Freelancer’s Question: I’ve read the Freelance UK article on how to charge for one’s services as a freelancer, but I’m still unsure about certain aspects of pricing, such as ‘trade’ price and ‘retail’ price. Also, how should I come up with an hourly rate for my time and expertise as a freelancer?

Expert’s Answer: Business Link provides some general guidance on the ways as business can price a product or service it supplies. But if you’re still not sure, try the following formula:

How to set your trade and retail price

TRADE price = Cost of materials + hours spent on the piece/project multiplied by your hourly rate.

RETAIL price = TRADE price + margin (as a %).

Let’s take an example. Assume you’re designing jewellery as a freelancer. A ring and materials costs £80 (including gas and studio rent), and it took you 3 hours to make at an hourly rate of £25. So:

TRADE price = 80 + (3 x 25) = £155
RETAIL price = £155 + 30% = £201.50

How to set your margin

As a freelancer running your own business, of whatever hue, you set your own margin. You might wish to consider setting it high enough so you can offer a discount, but you obviously still to need to make a profit.

You also set your own hourly rate. Set it high enough so you can make a living without having to work all the hours God sends but, similarly, consider the value in offering a discount (to repeat trade customers).

Working out your hourly rate

A good rule of thumb: your hourly rate should be your ideal annual salary divided by 1,000 hours, so £35,000 P/A = £35 per hour. Why 1,000? Because a calendar year = 1000 working hours, give or take.
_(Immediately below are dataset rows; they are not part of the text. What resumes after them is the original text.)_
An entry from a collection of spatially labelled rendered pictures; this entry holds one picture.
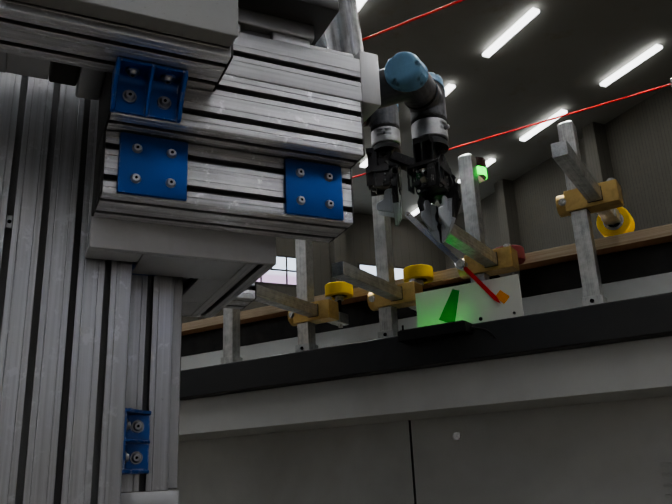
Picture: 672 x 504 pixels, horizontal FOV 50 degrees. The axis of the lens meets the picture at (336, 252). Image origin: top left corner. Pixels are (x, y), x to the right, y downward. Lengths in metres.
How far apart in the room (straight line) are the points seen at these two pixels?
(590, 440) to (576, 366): 0.25
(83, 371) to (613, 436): 1.21
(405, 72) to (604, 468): 1.00
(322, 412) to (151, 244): 0.96
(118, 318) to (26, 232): 0.17
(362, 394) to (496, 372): 0.35
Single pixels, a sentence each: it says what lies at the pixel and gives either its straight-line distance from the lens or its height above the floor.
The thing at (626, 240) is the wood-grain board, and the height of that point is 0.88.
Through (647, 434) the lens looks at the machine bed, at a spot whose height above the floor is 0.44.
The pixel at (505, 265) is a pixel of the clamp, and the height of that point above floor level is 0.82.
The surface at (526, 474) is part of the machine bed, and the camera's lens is 1.86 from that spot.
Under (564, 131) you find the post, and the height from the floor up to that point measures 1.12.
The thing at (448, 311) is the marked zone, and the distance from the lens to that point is 1.71.
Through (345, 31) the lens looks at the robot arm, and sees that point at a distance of 1.52.
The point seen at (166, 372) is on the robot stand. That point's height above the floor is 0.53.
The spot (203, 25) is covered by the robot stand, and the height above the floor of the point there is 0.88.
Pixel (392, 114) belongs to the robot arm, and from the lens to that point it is 1.86.
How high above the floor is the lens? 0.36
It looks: 18 degrees up
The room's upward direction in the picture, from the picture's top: 3 degrees counter-clockwise
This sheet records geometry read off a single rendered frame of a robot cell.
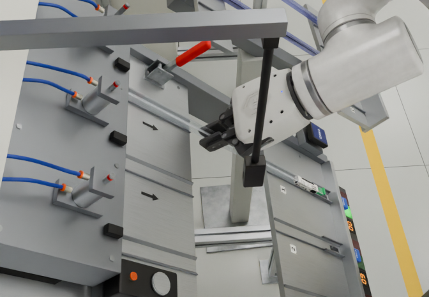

Of course you can work out your hourly rate more scientifically than that, and would have to if doing a business plan (that would need to factor in costs you incur from rent/mortgage, loans, gas, electricity, petrol, council tax etc)

Separating business and living costs

But the formula above separates your business costs from your living costs. Don't forget to include studio rent and power etc in the business cost, as well as tools, storage of materials, insurance etc. You can break that down hourly as well across 1,000 hours.

The other even easier but less scientific way to set your price is to look at what similar things sell for and price accordingly. Ask a friendly retailer what their margin is and that will get you to the trade price. As an example, if a necklace is selling for £150 and their margin is 40%, the trade price was (150/1.40=) £107

Three ways to test your price

But remember, your price as a freelancer must:

a) cover the cost of the materials; and

b) cover your cost of living; and

c) provide you enough of a buffer, or financial padding, that it won't be financially disastrous if the goods/ piece/product takes time to sell.

This third option - c) - is important - it's called cashflow! Selling for less than that = a loss. Never price your work so cheaply you can't make a living off it.

The expert was Jonathan Baldwin, a freelance designer and contributor to the Vanilla Ink blog.